Task goal →
Your task is to restate word for word the line containing "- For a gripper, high" and each line that follows it in the listing, and only those.

Supplied data →

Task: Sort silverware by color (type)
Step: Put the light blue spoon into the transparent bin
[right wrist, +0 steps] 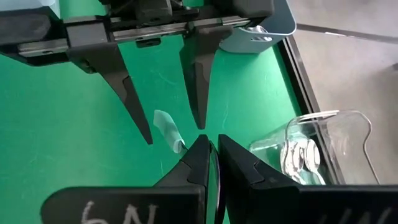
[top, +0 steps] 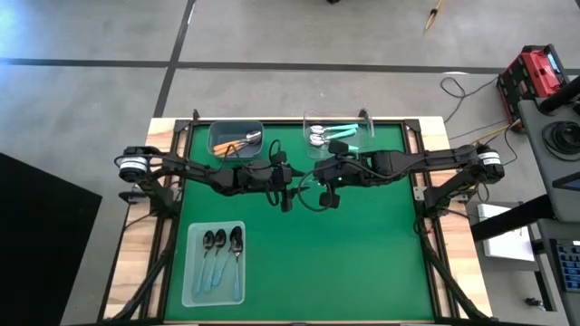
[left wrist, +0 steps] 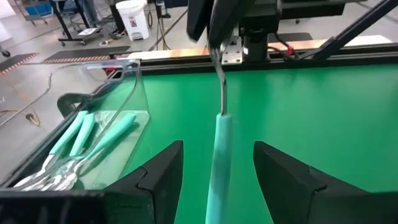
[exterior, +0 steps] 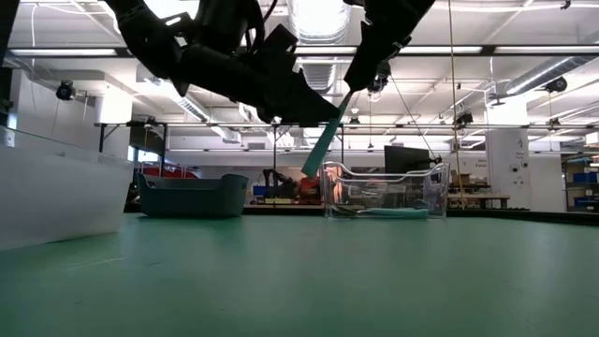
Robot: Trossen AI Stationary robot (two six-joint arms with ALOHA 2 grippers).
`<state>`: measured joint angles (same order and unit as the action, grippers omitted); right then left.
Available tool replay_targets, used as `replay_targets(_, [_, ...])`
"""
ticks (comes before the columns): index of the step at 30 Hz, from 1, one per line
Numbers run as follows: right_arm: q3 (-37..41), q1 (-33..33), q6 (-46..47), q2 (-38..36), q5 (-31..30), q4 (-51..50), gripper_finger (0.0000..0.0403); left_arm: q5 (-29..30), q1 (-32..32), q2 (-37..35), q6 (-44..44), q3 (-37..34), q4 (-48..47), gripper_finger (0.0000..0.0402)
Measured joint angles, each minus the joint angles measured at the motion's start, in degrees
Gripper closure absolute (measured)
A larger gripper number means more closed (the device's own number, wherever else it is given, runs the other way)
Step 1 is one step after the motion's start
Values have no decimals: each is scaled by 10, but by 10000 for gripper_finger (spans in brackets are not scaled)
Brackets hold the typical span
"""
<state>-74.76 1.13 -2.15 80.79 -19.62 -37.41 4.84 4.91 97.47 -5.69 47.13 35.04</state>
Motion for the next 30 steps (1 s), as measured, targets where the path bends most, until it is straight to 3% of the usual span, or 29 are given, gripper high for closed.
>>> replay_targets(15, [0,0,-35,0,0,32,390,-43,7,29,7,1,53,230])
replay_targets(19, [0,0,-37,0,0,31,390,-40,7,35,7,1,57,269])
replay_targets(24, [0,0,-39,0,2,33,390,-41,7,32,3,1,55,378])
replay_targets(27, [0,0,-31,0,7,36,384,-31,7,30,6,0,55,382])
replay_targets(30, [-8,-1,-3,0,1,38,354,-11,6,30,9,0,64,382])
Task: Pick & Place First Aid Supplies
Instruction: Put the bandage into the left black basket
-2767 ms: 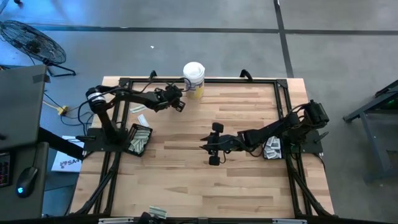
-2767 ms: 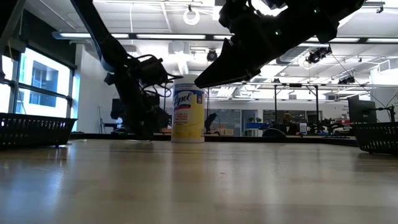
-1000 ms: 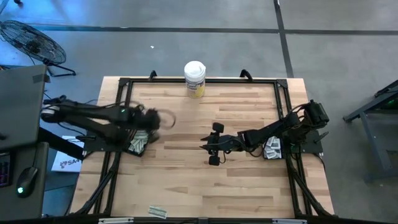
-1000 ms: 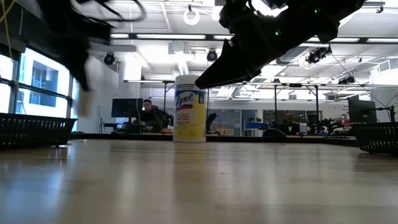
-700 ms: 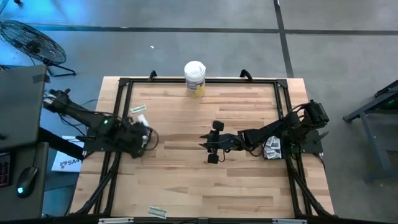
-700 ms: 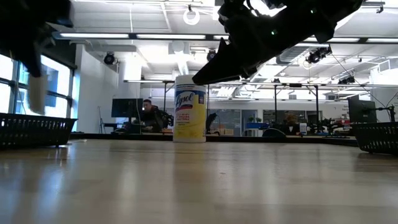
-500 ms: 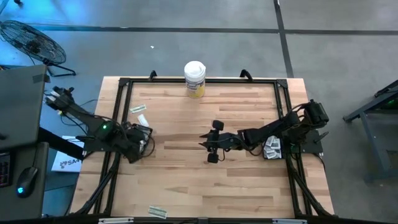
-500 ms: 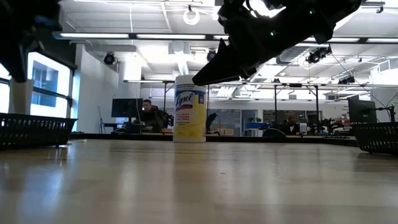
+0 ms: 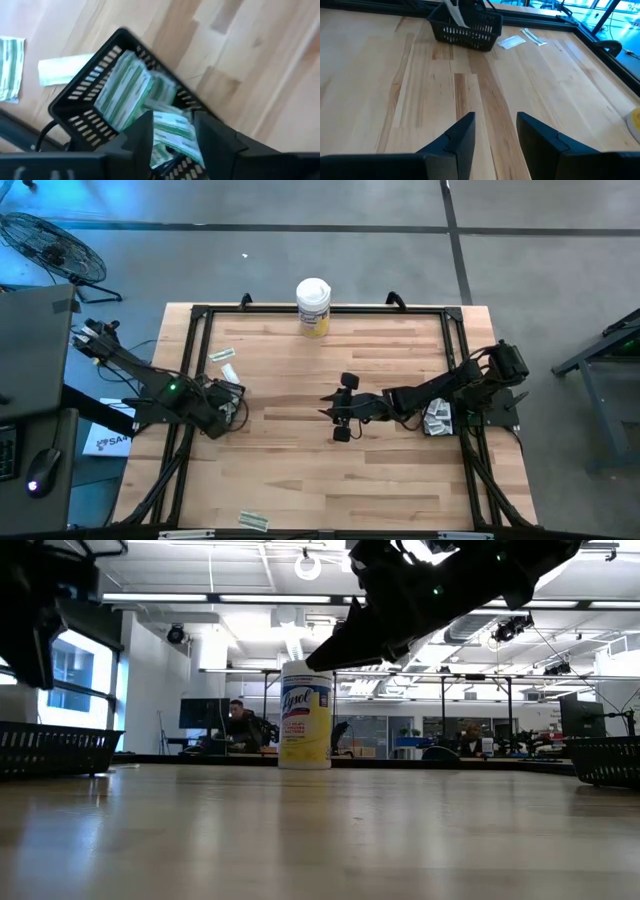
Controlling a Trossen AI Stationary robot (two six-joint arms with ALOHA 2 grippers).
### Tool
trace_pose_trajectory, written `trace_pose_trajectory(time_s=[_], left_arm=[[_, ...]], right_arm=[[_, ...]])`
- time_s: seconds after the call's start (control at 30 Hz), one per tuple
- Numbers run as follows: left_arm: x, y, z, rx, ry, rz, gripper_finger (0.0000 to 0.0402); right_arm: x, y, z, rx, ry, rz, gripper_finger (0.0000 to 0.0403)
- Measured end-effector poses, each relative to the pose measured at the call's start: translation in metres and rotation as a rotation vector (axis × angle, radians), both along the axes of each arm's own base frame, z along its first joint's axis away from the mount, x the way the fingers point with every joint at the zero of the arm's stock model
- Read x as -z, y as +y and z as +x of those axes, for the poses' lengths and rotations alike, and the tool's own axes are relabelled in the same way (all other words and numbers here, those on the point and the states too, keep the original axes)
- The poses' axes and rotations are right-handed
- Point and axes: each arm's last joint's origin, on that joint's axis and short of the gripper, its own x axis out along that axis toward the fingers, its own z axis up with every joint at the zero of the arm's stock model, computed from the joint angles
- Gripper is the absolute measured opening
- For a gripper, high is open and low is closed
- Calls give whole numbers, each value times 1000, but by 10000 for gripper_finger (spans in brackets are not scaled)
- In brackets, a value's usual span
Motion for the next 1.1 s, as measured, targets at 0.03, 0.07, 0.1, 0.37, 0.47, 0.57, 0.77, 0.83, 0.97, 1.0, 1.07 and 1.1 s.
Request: trace_pose_trajectory(time_s=[0.03,0.07,0.1,0.37,0.47,0.57,0.77,0.83,0.97,1.0,1.07,1.1], left_arm=[[-4,-1,1,3,-11,-7,144],[-7,-1,2,4,-22,-16,149],[-11,-2,3,4,-34,-24,152],[-21,0,6,2,-96,52,156],[-22,11,10,-115,-138,117,156],[-22,28,13,-262,-138,165,156],[-22,75,21,-580,-150,231,156],[-16,90,22,-655,-154,242,156],[2,118,24,-827,-220,235,156],[8,123,25,-862,-244,237,156],[21,133,28,-903,-285,245,156],[28,137,29,-909,-300,252,156]], right_arm=[[0,0,0,-1,-5,1,138],[-1,0,0,-2,-9,2,138],[-1,0,0,-3,-10,3,138],[-1,0,0,-3,-9,3,138],[-1,0,0,-6,-8,-4,138],[-1,0,1,-7,-14,-5,138],[-3,1,2,-12,-35,-2,138],[-3,1,2,-13,-37,-4,138],[-3,1,2,-24,-31,-29,138],[-3,0,2,-26,-29,-38,138],[-3,-2,2,-24,-27,-48,138],[-3,-4,2,-21,-27,-48,138]])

Expected answer →
- For a gripper, high is open and low is closed
- Calls give whole numbers, each value times 1000, but by 10000 for gripper_finger (spans in brackets are not scaled)
- In brackets, a value's usual span
Motion for the next 1.1 s, as measured, targets at 0.03, 0.07, 0.1, 0.37, 0.47, 0.57, 0.77, 0.83, 0.97, 1.0, 1.07 and 1.1 s.
Request: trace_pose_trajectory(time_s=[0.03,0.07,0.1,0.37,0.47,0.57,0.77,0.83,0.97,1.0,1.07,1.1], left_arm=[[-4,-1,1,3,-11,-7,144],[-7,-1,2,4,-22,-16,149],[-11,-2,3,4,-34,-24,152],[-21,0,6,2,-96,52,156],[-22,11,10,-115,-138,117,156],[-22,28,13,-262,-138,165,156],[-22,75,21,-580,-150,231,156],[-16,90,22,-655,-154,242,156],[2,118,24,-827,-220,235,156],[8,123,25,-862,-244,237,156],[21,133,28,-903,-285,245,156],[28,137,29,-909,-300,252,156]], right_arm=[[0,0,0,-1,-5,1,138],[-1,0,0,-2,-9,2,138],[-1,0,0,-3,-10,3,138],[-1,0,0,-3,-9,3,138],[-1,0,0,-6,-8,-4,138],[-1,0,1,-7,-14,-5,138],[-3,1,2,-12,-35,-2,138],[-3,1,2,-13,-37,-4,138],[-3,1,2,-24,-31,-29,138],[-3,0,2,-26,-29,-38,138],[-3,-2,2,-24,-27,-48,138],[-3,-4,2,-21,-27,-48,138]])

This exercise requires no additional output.